When it was still cold enough to wear my winter coat (I know we all whinge but really, British summer isn't as bad as we make it out to be) I visited my very good friend Jess in Deal - a town I know well. Some of you may know that, despite having lived in Wales for the past 11 years (minus three years at university in Cheltenham), I was actually born in Dover, Kent, and spent the first 12 years of my life there. That's how I know Jess, and that's how I know Deal. But revisiting - for the first time in eight years - it was nothing like I remembered. The quiet town I had previously written off as boring now appealed to me as a place to discover all these amazing cafes, bars and coffee shops. I was in my absolute element.

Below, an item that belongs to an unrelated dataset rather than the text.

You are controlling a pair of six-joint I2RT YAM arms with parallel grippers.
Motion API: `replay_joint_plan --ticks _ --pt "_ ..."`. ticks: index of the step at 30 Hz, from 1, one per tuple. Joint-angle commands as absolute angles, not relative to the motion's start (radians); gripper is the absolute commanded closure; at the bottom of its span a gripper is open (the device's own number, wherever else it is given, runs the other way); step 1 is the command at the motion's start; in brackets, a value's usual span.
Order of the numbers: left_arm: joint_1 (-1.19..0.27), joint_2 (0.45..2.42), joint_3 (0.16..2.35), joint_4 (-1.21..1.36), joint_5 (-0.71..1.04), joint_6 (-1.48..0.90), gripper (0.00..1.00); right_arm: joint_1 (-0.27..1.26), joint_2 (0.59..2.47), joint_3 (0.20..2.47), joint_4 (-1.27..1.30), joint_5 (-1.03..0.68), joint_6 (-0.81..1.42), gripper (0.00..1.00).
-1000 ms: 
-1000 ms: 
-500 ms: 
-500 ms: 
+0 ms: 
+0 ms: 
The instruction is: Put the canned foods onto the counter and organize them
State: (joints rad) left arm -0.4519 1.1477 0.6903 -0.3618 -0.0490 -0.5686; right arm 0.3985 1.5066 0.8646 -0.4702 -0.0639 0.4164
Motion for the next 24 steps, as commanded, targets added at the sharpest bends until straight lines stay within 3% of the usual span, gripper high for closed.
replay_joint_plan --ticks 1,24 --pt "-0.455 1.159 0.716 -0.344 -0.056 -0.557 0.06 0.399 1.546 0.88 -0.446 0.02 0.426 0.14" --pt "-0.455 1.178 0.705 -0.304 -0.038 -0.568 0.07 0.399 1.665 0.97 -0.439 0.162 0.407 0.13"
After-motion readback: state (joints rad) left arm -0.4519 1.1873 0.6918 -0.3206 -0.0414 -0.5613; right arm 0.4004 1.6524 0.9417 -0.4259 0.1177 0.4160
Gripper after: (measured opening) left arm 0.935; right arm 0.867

Saturday morning I spent lazing in bed watching Friends while Jess went on a driving lesson. Attic rooms are the best for this, and I soaked up every minute of the rain tapping on the skylight window. But soon it was time to get up and brave the wind (Deal is a seaside town!) and head out for some food.

Jess insisted we go to Popup Cafe, a place that had initially opened as just that, a pop up. But it was so popular that it carried on - and I'm so glad. It wasn't too busy when we arrived at about 1 o'clock. We sat upstairs - a light and airy space that reminded me of an art room at school, with recipe books on the windowsill and tables and chairs dotted sporadically across the room. The decor was right up my street - stripped back but with dashes of colour and unique lampshades and a big mirror with writing on it on one of the walls.

A lot of cafes claim to make everything homemade these days, but that doesn't necessarily mean they're any good. However, trust me when I say Popup Cafe is genuinely good, homemade, quality food and drink. First there was the sausage roll and salad both Jess and I ordered...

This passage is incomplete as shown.